Я села к столу и достала тетрадь. Нужно было записать расход коры, примочек, масла. Сегодня я истратила почти весь запас лопуха, а Дарина обещала прислать свежий корень только к четвергу. Если приедет больной с лихорадкой, у меня не будет чем сбить жар. Я записала все до последней щепотки, потом перечитала и записала снова, потому что цифры не сходились: мази из полыни оставалось на две перевязки, а Кате Шум нужно было менять повязку каждый день.
Внизу, в сенях, скрипнула дверь. Я замерла. Свеча погасла от сквозняка, и я осталась в темноте, слыша, как кто-то входит в дом.
— Кто? — спросила я в темноту.
Молчание. Потом голос Глеба, тихий, без обычной команды:
— Я. Воды принес.
Я зажгла свечу от спички. Он стоял в дверном проеме с ведром в руке, в той же рубахе, что днем, без пояса. Под глазами лежала тень, и я впервые подумала, что он, наверное, тоже не спит уже третью ночь. Или спит, но так же, как я, считает вдохи.

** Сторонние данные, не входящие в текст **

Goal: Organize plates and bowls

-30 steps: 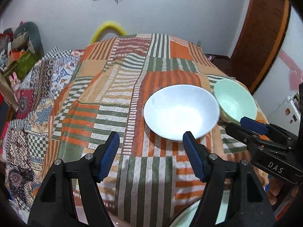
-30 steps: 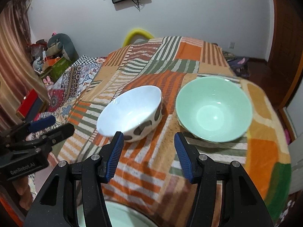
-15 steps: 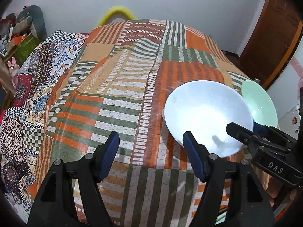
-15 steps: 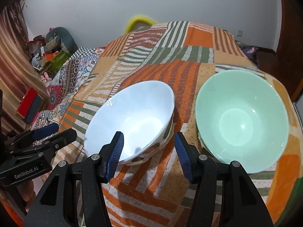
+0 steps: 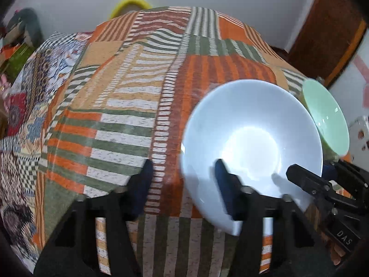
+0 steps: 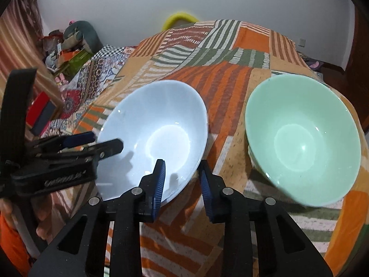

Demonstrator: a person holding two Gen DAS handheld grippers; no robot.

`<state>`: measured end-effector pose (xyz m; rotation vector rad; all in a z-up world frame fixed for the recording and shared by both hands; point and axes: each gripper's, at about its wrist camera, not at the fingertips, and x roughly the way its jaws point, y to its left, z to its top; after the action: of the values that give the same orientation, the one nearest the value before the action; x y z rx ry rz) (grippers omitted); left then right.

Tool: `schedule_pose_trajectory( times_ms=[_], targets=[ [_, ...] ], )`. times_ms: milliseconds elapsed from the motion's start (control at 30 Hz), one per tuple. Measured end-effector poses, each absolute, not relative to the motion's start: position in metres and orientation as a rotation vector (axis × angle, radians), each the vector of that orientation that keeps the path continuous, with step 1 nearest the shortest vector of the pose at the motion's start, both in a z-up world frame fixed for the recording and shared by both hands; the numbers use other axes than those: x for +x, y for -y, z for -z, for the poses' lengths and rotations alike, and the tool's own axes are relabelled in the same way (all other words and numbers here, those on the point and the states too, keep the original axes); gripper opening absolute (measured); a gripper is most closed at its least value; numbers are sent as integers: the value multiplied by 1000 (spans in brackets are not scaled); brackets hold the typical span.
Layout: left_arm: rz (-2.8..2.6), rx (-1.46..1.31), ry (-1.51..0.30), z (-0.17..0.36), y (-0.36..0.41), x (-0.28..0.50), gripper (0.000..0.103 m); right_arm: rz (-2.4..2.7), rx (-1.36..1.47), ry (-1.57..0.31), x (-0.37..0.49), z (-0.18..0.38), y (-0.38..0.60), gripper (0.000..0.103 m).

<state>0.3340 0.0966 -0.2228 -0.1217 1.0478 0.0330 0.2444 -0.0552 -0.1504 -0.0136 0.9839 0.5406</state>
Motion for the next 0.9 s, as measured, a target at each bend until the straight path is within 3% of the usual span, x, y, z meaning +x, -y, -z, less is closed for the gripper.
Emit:
schedule_pose_trajectory(
  times_ms=[67, 900],
  targets=[
    [0, -96, -1054, 223, -89, 335, 28, -540, -15, -982, 243, 149, 53, 26],
    [25, -118, -917, 156, -74, 241, 26, -521, -6, -906, 186, 105, 61, 25]
  ],
)
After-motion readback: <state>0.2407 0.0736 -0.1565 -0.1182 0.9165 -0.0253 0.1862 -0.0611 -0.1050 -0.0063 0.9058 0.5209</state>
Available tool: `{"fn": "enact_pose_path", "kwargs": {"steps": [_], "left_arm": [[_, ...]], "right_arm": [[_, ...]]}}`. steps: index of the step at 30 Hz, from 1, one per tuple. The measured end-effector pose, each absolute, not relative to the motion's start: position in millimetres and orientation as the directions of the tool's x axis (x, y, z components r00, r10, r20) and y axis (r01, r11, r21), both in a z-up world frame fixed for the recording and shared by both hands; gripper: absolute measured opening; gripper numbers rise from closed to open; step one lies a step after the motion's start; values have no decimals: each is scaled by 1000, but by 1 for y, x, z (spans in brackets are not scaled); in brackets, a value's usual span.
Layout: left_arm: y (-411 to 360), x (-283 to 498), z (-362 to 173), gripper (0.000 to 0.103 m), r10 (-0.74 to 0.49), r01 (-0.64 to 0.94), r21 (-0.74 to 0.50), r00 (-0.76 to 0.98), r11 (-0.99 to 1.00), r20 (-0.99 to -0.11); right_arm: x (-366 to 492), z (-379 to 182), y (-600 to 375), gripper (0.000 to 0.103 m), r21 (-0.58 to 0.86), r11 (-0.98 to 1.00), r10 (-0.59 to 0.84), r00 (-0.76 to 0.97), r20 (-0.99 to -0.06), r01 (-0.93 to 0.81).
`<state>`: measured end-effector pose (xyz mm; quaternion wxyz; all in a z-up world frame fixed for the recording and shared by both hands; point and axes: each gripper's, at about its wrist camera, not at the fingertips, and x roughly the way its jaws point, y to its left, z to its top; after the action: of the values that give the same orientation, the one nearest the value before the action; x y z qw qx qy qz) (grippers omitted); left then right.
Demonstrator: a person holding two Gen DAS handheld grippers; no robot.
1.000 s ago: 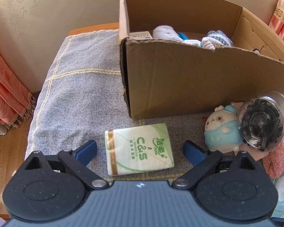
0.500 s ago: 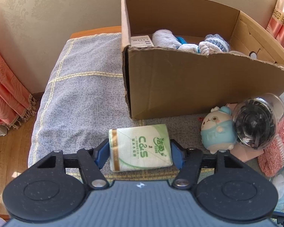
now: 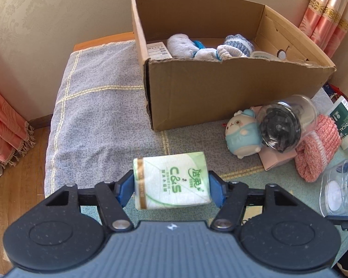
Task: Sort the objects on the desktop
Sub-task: 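Carry the tissue pack and spool case over the box with both tools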
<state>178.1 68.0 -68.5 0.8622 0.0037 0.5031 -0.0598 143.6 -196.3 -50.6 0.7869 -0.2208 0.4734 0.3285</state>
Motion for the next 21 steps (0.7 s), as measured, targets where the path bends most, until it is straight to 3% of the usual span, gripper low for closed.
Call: {"fn": "enact_pose_path", "kwargs": {"steps": [21], "left_arm": [[27, 162, 6, 65, -245, 323, -68, 549, 944, -799]], "right_arm": [[144, 18, -198, 82, -113, 676, 362, 462, -810, -728]]}}
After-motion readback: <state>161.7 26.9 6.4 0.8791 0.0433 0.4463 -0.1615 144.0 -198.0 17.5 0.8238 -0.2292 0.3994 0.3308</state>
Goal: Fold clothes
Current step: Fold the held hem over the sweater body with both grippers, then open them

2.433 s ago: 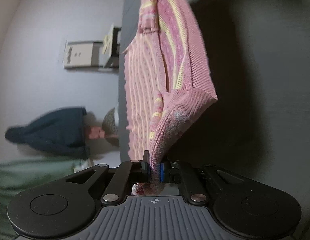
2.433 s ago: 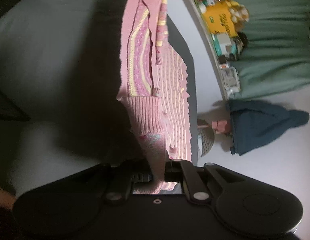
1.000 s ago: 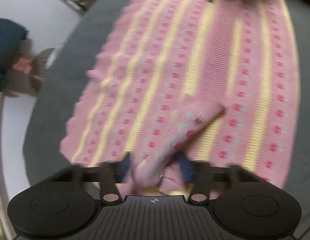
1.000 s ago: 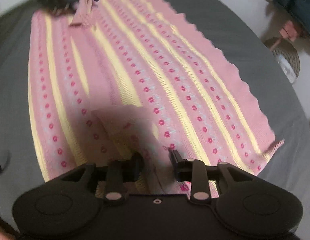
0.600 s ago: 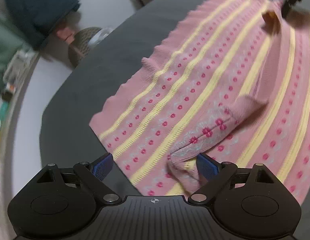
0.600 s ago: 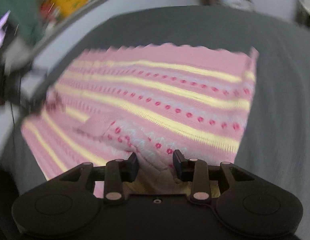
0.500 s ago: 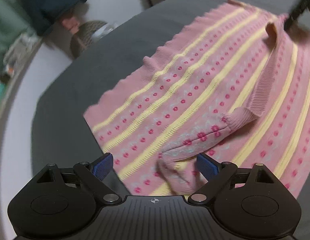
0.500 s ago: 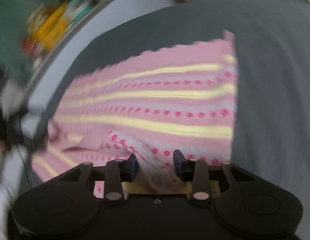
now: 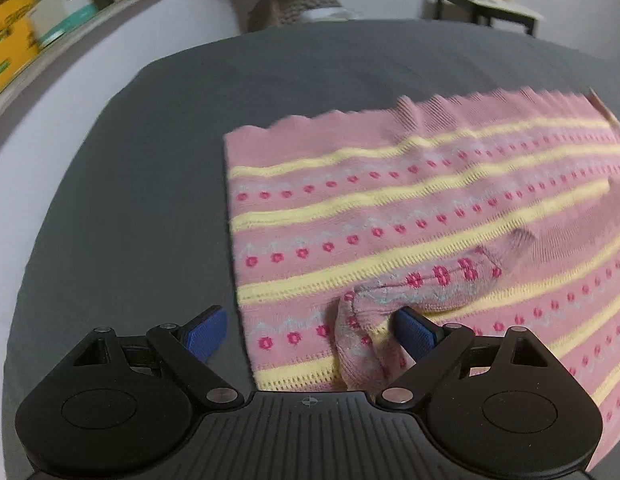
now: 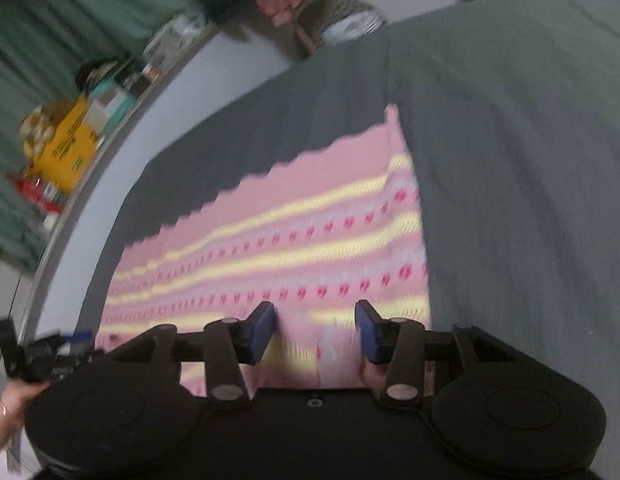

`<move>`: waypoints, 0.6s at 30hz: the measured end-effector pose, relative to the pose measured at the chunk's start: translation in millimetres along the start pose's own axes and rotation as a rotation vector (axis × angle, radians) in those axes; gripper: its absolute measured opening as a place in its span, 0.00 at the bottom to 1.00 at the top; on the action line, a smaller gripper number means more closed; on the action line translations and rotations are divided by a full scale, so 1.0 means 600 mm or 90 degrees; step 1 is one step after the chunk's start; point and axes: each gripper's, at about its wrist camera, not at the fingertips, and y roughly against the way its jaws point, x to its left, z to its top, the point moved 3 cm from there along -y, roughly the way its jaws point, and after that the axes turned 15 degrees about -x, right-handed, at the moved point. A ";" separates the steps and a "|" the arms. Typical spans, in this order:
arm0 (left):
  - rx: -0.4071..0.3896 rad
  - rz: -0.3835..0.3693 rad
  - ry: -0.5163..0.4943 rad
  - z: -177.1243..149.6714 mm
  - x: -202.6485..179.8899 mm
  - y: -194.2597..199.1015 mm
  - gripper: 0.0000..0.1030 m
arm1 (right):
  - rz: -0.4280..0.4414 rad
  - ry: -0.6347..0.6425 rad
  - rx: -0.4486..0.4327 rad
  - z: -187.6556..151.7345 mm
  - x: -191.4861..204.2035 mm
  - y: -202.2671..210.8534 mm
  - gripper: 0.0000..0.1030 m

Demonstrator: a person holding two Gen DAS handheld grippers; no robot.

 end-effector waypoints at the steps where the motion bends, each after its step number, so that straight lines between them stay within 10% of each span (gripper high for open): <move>1: -0.009 0.002 0.019 0.002 0.005 0.004 0.89 | -0.005 0.005 -0.018 0.007 0.000 0.006 0.44; 7: -0.121 0.024 -0.064 0.009 -0.018 0.059 0.89 | 0.126 0.013 0.008 0.003 0.021 0.032 0.44; 11: -0.232 -0.100 -0.081 0.003 -0.054 0.105 0.89 | 0.146 0.046 0.060 -0.035 0.038 0.021 0.44; 18: -0.162 -0.165 -0.029 -0.011 -0.102 0.052 0.89 | 0.047 0.042 0.039 -0.055 0.042 -0.014 0.49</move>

Я кивнула на лавку. Он поставил ведро, сел, и мы смотрели друг на друга через стол, на котором лежала моя тетрадь с расходом. Он не спросил, что я пишу. Я не спросила, зачем он принес воду.
— Завтра, — сказала я наконец, — поедешь со мной к Олексихе. Не как муж, не как работник. Как свидетель.
— Свидетель чего? — спросил он.
— Того, что она поставит подпись добровольно. Без печати с твоей стороны, просто имя на бумаге.
Он кивнул. Я ждала, что он спросит зачем, но он не спросил. Может быть, потому что впервые за шесть лет я говорила с ним как с человеком, которому можно объяснять один раз, а не десять.
— Тогда ложись, — сказала я. — Утром рано.
Он встал, и я увидела, как он смотрит на ящик с замком, где лежал лист Брона. Потом отвел глаза и вышел, прикрыв дверь. Я слышала, как он ступает по лестнице, как скрипнула половица у порога, как наконец наступила тишина.
Я задула свечу и легла. В горнице было холодно, печь давно остыла, и я подвинула тулуп ближе к боку. Вязь на запястье молчала. Ни тепла, ни холода, ни пульса. Просто полоска кожи, на которой шесть лет назад кто-то нарисовал знак моей несвободы.
Утром я проснулась от того, что внизу уже топили печь. Дым пахнул в щели пола, и я поняла, что Глеб не стал ждать, пока я встану. Я оделась, спустилась. Он сидел у печи на корточках, и огонь отражался в его глазах красными точками.
— Каша на пшене, — сказал он, не оборачиваясь. — С топленым маслом. По рецепту.
Я села на лавку. Утро было серое, без солнца, и в этом сером свете его лицо казалось моложе, чем я помнила. Или мне просто хотелось, чтобы он выглядел моложе, потому что так было легче просить его о том, что я собиралась просить.